_Work required_:
Return the full listing word for word, but drop every picture from it.

_Given information_:
________________
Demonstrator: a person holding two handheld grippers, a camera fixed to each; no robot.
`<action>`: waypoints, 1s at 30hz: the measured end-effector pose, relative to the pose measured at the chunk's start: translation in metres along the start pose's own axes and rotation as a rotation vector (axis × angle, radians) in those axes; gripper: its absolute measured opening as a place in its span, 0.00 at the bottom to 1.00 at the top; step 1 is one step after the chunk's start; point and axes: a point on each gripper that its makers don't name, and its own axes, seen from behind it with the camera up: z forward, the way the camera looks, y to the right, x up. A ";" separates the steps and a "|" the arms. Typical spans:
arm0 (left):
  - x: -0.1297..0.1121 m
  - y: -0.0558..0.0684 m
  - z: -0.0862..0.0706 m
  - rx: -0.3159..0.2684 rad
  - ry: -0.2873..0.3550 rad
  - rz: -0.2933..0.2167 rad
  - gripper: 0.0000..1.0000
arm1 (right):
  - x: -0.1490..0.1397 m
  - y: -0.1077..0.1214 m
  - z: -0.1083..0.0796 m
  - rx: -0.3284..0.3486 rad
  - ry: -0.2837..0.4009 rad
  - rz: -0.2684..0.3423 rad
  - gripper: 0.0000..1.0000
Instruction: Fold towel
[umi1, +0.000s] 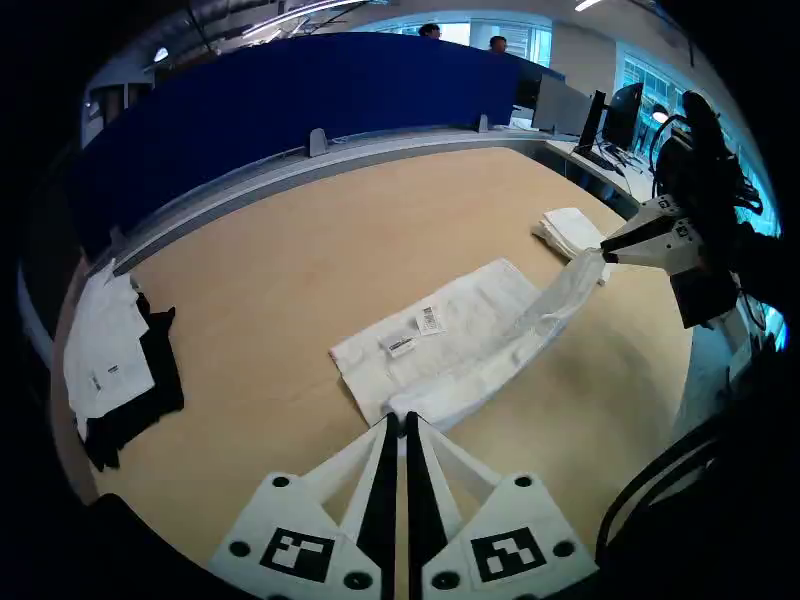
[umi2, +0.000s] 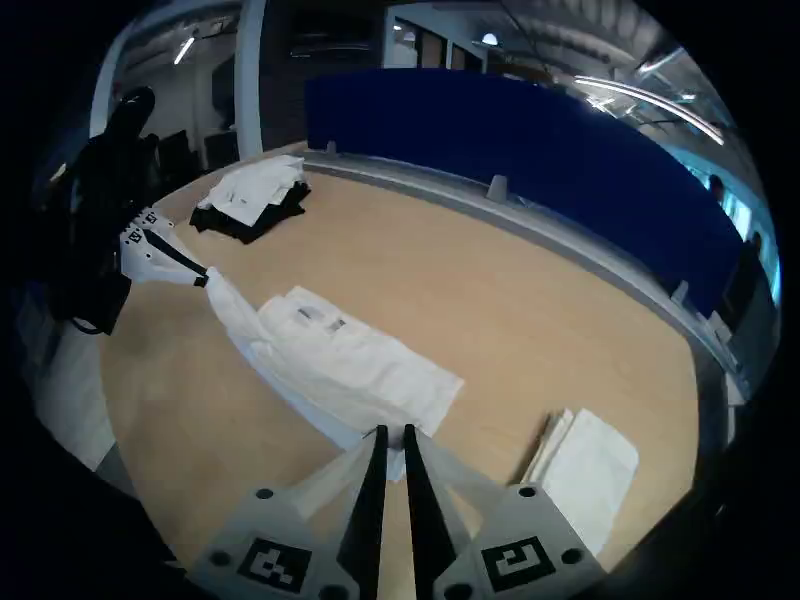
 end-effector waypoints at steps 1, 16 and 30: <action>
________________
_Answer box_:
Demonstrator: a person holding two handheld grippers, a camera fixed to each; no robot.
`<action>`: waypoints, 1s at 30hz: the measured end-effector pose, relative to the pose measured at the chunk's start: translation in metres along the start pose's own axes and rotation as a rotation vector (axis × angle, radians) in those axes; gripper: its absolute measured opening as a place in its span, 0.00 at the bottom to 1.00 at the top; step 1 is one step after the chunk's start; point and axes: a point on each gripper that its makers don't name, and its own axes, seen from behind it with the camera up: z forward, the way the camera looks, y to the right, x up. A ";" separates the steps and a "|" the arms. Typical spans:
arm0 (left):
  - x: -0.1297..0.1121 m
  - y: -0.0558..0.0684 m
  - z: -0.0862..0.0706 m
  - rx: -0.3159..0.2684 rad
  - ry: -0.2873..0.3550 rad
  - rz: -0.2933..0.2167 rad
  - gripper: 0.0000..1.0000
arm1 (right):
  - x: -0.1490..0.1397 m
  - y: -0.1077..0.1214 m
  - z: -0.1083..0.0796 m
  - rx: -0.3284..0.3486 rad
  - ry: -0.2837..0.4009 rad
  - rz: -0.2684..0.3423 rad
  - gripper: 0.0000..1.0000
Instruction: Fold towel
[umi1, +0.000s] 
[umi2, +0.000s] 
 end-effector waypoints at steps 1, 16 and 30: <action>

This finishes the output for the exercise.